Его кровать, на которой спала Триш, была пуста. Простыни отброшены, словно она спешила.
И тут он снова услышал сдавленный крик — на этот раз из ванной комнаты.
От кровати до двери ванной вела дорожка темных капель. Она, однако, успела закрыть за собой дверь, и сейчас оттуда не доносилось ни звука.
Он кинулся к ванной, рванул дверь, готовясь к худшему.
Она стояла спиной к двери в его крохотной ванной (ее строили как туалет для прислуги, и почему именовали ванной, он сам не знал: здесь был лишь умывальник и унитаз; единственное отклонение от проекта, который позволила себе хозяйка, — эксцентричная фиолетовая окраска стен). Пижамные брюки алели в углу, кровь струилась по ее ногам, но она, казалось, не обращала на это внимания. Неподвижным взглядом смотрела она вниз, в одну точку; он посмотрел туда же и понял, почему она кричала.
Должно быть, он издал какой-то звук — от боли или жалости к ней, потому что Триш повернулась и посмотрела на него.
— Мертвый, — сказала она просто, как если бы говорила о чем-то обычном, о погоде, что ли, или отвечала на приветствие случайной знакомой в уличной толпе.
Он схватил ее за плечи, повернул, почти насильно довел до кровати. Быстро расстелил бумажные полотенца, достал гигиенические подушечки, уложил ее поудобнее. В нем проснулся врач, он четко и профессионально делал то, что требовалось.
— Где у тебя колготки? — спросил он. — В которых ты занимаешься гимнастикой. Куда ты их положила?
Она кивнула на чемодан.
Триш лежала на спине, широко раскрыв глаза, с разметавшимися по подушке, вдруг потускневшими, утратившими блеск волосами, и на лбу у нее блестели капельки пота. Она следила взглядом за каждым его движением, и в этом взгляде была вера в него.

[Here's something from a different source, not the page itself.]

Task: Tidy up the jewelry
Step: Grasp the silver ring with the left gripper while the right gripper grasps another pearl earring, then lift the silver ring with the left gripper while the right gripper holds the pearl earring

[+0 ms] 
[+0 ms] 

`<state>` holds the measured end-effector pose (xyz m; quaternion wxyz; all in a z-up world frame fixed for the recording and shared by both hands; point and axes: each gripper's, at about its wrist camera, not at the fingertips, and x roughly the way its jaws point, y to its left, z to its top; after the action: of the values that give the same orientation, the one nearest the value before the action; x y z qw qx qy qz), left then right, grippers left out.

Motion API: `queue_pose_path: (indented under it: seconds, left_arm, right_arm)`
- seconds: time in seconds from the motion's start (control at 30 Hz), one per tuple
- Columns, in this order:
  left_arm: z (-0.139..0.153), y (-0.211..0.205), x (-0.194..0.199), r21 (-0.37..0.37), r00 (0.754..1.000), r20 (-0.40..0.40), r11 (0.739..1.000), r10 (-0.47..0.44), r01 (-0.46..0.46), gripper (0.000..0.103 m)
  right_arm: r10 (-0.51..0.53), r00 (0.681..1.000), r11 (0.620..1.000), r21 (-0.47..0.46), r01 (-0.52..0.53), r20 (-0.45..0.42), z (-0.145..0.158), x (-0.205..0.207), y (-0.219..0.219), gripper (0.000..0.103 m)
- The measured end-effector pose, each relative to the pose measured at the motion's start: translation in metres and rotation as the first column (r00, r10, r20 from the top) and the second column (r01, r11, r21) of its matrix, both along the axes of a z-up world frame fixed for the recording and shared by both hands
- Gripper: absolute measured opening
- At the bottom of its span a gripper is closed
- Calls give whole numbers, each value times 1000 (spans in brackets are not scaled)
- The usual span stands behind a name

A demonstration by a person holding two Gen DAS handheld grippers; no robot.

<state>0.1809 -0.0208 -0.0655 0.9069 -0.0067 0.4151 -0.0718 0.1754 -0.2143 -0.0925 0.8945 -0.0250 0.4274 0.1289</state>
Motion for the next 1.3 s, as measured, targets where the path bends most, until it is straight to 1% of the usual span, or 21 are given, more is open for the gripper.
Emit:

— Теперь так, — сказал он. — Иду звонить, потом отвезу тебя в клинику. Абсолютно никаких причин для беспокойства. Самое страшное позади. Ты поняла?
Она кивнула, как послушный ребенок.
— Вот и отлично. Сильное кровотечение сейчас прекратится. Потом положи гигиенические подушечки и натяни колготки. Только не вставай — я все тебе подам. Надевай их осторожно, хорошо?
Она снова кивнула.
— Прекрасно. Так я иду звонить. Я мигом.
Телефон-автомат был через два квартала. Он сел в «фиат», рванул с места и, нажав до отказа на газ, помчался по пустой улице.
Набрал номер, и к нему тут же вернулось деловитое профессиональное хладнокровие.
Врач все понял. Он будет через пятнадцать минут. Тут уже осложнений не предвиделось. О, у меня персонал натренированный. Конечно же, выкидыш. Так до встречи, старина, я выезжаю.